136

Latest post of the previous page:

Wiesz, że to wariactwo? :P
Panie, ten kto chce zarabiać na chleb pisząc książki, musi być pewny siebie jak książę, przebiegły jak dworzanin i odważny jak włamywacz."
dr Samuel Johnson

137
Wiesz, że dla jednej książki nie będzie im się nawet opłacało włączyć tych wszystkich maszyn?
Polecam wizytę w drukarni, żeby zobaczyć przez ile stanowisk musi przejść książka.

No i nie zawsze jest pewność, że książka za pierwszym razem wyjdzie (może zawieść papier, tusz, sklejanie itd.).

Druga sprawa: ponosisz ogromne koszty, które Ci się nie zwrócą. I dalej nie wiem, co miałaby z tego drukarnia.

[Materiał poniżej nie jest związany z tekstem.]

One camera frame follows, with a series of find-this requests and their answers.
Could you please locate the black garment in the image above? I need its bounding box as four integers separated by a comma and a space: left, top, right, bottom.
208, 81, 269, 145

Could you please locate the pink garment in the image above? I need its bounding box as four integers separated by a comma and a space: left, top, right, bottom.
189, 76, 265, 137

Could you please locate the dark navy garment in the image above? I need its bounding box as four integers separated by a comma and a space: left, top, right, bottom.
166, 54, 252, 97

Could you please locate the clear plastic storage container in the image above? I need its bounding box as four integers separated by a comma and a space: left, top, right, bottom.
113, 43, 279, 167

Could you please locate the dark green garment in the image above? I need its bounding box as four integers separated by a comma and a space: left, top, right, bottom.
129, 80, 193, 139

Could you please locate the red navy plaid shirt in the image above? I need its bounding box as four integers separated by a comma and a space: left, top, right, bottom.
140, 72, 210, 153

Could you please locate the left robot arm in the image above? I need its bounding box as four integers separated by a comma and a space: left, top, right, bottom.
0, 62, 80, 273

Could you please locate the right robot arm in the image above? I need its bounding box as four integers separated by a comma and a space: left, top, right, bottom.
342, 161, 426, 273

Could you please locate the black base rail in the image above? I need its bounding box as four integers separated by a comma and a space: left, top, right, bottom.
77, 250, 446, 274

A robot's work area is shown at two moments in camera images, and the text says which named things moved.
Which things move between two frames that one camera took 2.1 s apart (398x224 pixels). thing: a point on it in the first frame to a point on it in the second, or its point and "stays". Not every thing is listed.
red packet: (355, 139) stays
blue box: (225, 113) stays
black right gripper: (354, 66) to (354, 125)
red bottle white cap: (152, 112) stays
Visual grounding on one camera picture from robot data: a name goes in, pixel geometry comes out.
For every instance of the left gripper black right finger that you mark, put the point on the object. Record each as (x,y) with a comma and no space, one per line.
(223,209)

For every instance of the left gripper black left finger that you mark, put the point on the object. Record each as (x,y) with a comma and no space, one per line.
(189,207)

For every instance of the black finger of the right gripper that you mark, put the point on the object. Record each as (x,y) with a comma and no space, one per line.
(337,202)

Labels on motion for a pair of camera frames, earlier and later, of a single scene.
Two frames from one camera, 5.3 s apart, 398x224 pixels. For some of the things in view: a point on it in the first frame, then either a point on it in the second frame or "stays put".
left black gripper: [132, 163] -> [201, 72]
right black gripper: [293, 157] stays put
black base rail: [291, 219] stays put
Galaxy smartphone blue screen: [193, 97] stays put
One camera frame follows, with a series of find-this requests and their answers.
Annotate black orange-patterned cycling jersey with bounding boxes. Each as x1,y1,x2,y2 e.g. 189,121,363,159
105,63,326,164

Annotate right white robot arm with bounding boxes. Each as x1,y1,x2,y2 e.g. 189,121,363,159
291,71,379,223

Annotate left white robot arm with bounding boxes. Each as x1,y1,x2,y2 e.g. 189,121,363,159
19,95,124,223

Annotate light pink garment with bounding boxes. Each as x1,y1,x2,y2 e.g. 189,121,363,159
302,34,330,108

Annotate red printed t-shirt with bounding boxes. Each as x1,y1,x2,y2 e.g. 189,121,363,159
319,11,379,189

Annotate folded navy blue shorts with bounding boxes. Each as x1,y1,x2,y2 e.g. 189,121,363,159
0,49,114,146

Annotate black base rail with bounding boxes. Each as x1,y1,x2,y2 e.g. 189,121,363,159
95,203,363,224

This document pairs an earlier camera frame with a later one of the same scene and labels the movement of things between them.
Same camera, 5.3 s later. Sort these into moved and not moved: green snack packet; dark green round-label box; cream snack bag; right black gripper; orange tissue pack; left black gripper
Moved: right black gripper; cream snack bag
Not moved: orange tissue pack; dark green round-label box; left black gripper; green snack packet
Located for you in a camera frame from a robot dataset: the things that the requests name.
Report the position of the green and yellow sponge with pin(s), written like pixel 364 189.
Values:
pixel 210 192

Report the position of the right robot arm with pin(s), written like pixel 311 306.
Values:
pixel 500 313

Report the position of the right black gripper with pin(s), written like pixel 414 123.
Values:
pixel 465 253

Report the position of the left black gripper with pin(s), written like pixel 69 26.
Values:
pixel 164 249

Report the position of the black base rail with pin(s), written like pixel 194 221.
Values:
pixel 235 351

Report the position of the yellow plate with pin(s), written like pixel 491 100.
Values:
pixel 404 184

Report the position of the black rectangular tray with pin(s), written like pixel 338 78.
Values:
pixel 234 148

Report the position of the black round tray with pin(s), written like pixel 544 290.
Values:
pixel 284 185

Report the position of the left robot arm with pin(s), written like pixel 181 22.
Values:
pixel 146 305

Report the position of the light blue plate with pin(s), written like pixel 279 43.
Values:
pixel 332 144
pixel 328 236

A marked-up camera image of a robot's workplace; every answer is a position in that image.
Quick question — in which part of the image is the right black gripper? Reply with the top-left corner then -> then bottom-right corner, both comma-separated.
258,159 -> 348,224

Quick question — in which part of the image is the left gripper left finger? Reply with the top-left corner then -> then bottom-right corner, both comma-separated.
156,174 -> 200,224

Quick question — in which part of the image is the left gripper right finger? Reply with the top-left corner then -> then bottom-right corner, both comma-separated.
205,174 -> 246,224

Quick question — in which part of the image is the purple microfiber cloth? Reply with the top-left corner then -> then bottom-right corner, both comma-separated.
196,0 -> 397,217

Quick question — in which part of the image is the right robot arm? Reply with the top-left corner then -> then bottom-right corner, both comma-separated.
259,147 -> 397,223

PS. Wiem, że taka wiadomość powinna być raczej skierowana do pomysłodawcy, ale może odstraszę kogoś przed przejęciem tej żyły złota.

138
Navajero pisze:Wiesz, że to wariactwo? :P
Wiem.
Poza "majętnymi hipsterami", kto wydałby 8 dych na beletrystyczną książkę, gdy ma do wyboru inne, łatwiej dostępne i, przede wszystkim, tańsze? Ilu takich ludzi by się uzbierało?

Przypomnijcie mi, proszę, liczby:
►koszt przyzwoitego przygotowania książki do druku (redakcja, korekta, skład, łamanie, opracowanie graficzne, okładka)
►koszt wydrukowania, oprawienia i doszlifowania jednego egzemplarza książki przy założeniu, że jest to pojedynczo robiony egzemplarz, nie część większej partii?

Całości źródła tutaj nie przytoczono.